Con un ulteriore motivo d’appello è stata dedotta – altresì – la violazione del principio della soccombenza in relazione alla circostanza che il giudice di primo grado ha disposto tra le parti la compensazione delle spese processuali, anziché disporne la rifusione a carico della parte soccombente.
2.2. Con decreto n. 4549 dd. 18 ottobre 2011 il Consigliere delegato preposto alla V^ Sezione di questo Consiglio di Stato ha respinto la domanda di sospensione cautelare della sentenza impugnata, proposta dalla parte appellante à sensi degli artt. 56 e 98, comma 1, c.p.a., “considerato che non ricorrono i presupposti di estrema gravità ed urgenza divisati dall’art. 56, comma 1, c.p.a., tali da imporre l’adozione di misure cautelari monocratiche nelle more della definizione dell’incidente cautelare in sede collegiale”.
2.3. Con susseguente ordinanza n. 4694 dd. 24 ottobre 2011 la Sezione V^ di questo Consiglio di Stato ha respinto in sede collegiale la medesima domanda di sospensione cautelare avanzata dalla parte appellante, “ritenuta, ad un primo sommario esame, l’insussistenza dei presupposti per l’accoglimento dell’appello cautelare in esame”, e ha compensato tra le parti le spese di tale prima fase del presente procedimento d’appello.
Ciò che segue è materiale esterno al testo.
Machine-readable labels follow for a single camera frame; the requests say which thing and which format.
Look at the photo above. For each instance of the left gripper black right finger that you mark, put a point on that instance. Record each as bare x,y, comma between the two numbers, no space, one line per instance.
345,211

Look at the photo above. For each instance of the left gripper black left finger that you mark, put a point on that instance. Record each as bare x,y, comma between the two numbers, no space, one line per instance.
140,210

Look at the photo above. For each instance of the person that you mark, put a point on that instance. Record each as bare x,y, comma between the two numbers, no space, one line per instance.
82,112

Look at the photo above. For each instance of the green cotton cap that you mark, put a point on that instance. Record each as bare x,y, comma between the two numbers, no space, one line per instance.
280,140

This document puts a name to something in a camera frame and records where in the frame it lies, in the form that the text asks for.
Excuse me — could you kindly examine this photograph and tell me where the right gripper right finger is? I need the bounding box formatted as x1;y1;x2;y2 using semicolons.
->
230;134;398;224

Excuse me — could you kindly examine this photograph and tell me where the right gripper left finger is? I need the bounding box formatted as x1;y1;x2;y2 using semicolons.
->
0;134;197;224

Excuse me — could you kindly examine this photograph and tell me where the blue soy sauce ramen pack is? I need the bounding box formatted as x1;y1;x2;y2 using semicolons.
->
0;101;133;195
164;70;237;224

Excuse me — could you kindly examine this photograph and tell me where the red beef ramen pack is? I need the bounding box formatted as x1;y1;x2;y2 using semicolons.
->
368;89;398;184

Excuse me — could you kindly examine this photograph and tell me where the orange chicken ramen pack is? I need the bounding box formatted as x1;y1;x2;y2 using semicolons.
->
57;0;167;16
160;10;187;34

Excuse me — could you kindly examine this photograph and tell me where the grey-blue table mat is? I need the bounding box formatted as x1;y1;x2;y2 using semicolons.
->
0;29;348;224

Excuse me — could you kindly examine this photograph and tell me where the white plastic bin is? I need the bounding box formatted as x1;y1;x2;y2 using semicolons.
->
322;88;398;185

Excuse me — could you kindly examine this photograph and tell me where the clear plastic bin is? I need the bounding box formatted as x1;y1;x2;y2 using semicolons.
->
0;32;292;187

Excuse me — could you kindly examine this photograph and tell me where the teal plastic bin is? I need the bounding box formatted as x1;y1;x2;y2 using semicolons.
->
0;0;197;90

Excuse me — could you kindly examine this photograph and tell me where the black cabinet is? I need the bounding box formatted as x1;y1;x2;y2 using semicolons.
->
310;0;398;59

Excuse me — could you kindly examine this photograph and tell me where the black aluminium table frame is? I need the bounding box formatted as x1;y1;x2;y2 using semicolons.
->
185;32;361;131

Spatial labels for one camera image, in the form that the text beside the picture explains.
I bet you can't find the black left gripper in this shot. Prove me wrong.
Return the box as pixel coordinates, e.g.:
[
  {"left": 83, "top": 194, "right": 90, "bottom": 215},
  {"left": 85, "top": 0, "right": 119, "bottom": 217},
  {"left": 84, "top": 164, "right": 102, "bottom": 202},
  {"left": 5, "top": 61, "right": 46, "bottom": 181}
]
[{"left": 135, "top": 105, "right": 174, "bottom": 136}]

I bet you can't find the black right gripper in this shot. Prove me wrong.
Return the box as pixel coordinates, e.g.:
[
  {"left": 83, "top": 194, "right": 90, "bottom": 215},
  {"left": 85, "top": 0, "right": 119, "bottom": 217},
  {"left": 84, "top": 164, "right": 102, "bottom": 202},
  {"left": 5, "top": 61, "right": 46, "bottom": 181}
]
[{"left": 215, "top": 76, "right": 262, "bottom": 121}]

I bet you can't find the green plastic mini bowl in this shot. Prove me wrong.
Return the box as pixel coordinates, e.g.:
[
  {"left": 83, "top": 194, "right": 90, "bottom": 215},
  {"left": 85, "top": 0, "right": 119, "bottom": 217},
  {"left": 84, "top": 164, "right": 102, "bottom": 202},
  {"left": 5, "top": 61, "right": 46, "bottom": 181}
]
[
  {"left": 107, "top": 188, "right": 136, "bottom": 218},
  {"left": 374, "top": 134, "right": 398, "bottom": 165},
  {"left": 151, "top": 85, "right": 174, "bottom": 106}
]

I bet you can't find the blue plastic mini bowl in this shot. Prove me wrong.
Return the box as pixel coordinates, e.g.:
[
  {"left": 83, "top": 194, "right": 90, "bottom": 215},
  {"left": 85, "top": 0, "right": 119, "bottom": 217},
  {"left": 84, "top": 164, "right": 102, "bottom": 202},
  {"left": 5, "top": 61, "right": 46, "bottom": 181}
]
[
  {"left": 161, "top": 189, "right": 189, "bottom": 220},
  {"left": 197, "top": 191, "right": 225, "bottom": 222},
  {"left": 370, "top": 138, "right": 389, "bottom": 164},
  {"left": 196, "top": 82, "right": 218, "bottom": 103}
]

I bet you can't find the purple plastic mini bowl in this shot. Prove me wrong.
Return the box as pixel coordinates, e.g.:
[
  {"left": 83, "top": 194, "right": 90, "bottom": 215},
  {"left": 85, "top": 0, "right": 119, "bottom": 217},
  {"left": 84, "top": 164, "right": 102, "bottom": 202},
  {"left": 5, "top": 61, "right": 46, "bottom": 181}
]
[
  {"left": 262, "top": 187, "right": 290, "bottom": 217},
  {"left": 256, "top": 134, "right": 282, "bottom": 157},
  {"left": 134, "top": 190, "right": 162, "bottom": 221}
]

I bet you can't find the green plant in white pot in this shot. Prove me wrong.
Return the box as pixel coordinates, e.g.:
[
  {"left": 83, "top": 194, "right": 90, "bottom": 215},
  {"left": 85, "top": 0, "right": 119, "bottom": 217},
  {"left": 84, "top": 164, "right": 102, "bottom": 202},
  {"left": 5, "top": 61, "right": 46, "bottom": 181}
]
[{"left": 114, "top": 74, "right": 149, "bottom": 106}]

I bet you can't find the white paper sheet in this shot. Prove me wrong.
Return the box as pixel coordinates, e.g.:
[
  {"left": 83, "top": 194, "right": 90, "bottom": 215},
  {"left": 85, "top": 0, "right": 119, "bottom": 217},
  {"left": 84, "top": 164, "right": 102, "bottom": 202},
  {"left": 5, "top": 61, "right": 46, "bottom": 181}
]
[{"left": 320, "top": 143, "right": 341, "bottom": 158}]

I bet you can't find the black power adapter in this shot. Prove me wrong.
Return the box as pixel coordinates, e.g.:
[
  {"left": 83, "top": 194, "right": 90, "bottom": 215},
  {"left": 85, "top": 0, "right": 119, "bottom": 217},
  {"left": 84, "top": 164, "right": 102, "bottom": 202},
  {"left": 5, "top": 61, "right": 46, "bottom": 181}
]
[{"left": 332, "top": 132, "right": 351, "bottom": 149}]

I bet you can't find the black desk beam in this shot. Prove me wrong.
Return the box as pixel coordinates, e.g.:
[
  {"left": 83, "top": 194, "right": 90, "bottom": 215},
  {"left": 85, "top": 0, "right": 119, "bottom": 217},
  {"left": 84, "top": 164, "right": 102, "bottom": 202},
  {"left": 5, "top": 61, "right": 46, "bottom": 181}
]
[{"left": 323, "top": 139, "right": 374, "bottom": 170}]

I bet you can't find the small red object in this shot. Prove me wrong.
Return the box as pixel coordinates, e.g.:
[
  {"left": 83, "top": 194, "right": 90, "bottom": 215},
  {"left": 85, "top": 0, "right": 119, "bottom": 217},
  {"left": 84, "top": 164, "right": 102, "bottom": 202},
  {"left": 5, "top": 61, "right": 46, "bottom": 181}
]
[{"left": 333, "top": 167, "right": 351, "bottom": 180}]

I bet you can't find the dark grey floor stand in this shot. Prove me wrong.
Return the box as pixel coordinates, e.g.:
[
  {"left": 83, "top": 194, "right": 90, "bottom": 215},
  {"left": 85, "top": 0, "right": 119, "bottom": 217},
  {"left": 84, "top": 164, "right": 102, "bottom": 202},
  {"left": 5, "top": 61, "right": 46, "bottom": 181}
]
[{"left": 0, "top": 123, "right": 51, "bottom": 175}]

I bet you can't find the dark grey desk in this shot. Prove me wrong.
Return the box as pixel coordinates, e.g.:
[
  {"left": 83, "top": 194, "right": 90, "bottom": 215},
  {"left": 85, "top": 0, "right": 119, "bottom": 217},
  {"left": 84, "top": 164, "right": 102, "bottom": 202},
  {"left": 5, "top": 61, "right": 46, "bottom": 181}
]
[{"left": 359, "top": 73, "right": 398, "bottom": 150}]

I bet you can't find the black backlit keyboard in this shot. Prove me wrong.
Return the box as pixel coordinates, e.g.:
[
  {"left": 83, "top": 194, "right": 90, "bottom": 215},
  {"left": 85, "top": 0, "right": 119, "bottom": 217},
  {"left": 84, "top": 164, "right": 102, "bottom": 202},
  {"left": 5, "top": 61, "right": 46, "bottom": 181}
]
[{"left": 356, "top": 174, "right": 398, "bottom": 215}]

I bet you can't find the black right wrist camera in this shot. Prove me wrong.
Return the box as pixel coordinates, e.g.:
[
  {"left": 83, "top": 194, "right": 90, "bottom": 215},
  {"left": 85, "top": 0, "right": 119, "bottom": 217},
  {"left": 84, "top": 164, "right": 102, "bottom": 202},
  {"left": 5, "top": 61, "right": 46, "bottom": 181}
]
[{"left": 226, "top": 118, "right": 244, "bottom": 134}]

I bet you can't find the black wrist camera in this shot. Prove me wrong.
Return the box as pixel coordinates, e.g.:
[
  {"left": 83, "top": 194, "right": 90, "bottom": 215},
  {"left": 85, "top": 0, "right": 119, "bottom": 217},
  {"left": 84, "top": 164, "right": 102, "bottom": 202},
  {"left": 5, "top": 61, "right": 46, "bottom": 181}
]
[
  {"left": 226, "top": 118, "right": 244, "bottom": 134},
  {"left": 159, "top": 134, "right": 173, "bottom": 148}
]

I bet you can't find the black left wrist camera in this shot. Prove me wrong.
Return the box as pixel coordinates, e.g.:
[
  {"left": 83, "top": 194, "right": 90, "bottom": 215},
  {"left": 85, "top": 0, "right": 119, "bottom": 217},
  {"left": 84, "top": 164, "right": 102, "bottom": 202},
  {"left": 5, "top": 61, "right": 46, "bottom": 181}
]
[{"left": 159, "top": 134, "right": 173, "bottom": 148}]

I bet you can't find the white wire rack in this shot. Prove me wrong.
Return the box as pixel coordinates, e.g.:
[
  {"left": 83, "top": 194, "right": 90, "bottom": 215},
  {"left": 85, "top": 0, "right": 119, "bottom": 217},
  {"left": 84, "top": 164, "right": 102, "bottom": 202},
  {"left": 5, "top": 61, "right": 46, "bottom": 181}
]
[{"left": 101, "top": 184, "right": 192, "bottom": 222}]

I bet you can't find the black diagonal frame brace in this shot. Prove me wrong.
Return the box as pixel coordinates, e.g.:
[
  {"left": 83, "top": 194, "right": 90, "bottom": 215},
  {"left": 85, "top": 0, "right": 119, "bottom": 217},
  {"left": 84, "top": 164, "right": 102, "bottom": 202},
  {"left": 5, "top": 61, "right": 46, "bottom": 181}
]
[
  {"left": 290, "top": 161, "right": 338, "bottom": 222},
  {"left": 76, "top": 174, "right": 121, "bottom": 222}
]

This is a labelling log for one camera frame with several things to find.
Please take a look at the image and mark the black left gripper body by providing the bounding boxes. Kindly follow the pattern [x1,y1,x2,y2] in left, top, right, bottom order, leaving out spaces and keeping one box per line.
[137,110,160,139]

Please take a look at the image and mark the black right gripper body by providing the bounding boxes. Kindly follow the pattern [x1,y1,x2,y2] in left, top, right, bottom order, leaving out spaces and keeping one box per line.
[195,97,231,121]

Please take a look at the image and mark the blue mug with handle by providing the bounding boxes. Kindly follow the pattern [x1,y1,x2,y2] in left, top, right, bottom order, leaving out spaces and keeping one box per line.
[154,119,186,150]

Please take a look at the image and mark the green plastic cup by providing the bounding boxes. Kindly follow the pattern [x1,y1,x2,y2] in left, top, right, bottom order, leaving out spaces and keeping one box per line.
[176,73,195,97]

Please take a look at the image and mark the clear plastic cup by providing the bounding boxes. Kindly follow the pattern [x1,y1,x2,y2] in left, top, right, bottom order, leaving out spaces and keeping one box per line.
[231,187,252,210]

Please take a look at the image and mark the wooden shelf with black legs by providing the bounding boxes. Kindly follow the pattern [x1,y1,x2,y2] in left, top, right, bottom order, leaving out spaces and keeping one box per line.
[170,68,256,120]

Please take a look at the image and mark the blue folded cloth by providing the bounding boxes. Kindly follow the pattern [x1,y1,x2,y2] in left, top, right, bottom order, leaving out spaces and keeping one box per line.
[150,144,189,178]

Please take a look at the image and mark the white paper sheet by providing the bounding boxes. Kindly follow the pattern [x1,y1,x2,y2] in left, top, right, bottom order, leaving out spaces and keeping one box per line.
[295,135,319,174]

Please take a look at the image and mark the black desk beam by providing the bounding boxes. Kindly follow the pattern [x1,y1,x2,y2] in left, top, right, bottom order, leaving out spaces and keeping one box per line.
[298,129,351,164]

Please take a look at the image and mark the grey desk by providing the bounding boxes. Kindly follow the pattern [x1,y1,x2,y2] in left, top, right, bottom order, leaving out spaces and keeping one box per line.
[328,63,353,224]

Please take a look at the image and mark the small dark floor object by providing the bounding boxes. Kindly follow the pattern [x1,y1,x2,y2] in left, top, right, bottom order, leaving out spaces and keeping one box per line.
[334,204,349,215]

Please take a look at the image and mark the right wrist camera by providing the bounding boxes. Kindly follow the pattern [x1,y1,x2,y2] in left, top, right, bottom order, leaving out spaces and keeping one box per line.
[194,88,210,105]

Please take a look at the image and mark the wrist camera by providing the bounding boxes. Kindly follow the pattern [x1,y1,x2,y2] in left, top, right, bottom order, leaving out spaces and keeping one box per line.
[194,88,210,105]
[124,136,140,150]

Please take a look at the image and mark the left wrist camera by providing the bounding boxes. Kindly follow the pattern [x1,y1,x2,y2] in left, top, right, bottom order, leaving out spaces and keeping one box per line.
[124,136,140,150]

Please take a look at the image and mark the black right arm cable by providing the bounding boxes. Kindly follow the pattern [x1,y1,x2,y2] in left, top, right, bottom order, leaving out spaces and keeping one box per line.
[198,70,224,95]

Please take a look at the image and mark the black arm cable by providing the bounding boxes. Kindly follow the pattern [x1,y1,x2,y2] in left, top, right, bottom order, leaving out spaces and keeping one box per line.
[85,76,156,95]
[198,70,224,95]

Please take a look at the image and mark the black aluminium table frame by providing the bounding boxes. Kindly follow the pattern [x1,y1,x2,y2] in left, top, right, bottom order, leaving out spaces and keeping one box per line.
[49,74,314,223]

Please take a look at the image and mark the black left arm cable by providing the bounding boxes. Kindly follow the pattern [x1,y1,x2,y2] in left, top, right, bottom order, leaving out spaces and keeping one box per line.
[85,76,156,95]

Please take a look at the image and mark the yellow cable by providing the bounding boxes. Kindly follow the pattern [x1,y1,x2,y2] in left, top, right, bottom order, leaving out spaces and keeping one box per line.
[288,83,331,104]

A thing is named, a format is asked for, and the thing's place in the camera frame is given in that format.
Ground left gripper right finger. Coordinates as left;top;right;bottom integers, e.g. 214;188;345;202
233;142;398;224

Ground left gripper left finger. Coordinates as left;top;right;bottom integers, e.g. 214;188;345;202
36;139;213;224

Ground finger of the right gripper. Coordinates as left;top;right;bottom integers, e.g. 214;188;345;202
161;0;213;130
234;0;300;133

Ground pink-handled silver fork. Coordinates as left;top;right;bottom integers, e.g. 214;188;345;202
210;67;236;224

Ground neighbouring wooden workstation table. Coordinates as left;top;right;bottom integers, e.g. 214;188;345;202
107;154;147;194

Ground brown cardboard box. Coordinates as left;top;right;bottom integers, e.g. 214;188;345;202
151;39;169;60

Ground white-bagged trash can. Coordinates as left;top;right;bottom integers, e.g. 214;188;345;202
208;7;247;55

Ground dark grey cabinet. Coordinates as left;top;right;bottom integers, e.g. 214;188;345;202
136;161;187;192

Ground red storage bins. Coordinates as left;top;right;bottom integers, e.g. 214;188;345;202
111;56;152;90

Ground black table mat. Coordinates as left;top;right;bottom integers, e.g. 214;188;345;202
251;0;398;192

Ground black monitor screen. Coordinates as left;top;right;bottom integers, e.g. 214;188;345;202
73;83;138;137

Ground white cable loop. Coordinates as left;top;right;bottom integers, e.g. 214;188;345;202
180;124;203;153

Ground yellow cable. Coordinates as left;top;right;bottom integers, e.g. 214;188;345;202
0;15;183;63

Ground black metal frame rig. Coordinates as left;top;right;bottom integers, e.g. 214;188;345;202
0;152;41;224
2.4. Con atto depositato in data 14 giugno 2019 l’appellato Comune di (omissis), sino a quel momento non costituitosi in giudizio, ha chiesto l’accesso al fascicolo digitale del presente procedimento al dichiarato fine di verificare la regolarità delle notifiche effettuate al riguardo.
2.5. Con susseguente atto depositato in data 19 settembre 2019 l’appellato Comune di (omissis) si è quindi costituito nel presente grado di giudizio.
2.6. All’odierna pubblica udienza il patrocinio della parte appellante ha eccepito la tardività della costituzione del Comune di (omissis) nel presente grado di giudizio, insistendo comunque per l’accoglimento dell’appello.
La causa è stata quindi trattenuta per la decisione.
3.1. Tutto ciò premesso, il Collegio deve innanzitutto statuire in ordine all’eccepita tardività della costituzione dell’appellato Comune nel presente grado di giudizio.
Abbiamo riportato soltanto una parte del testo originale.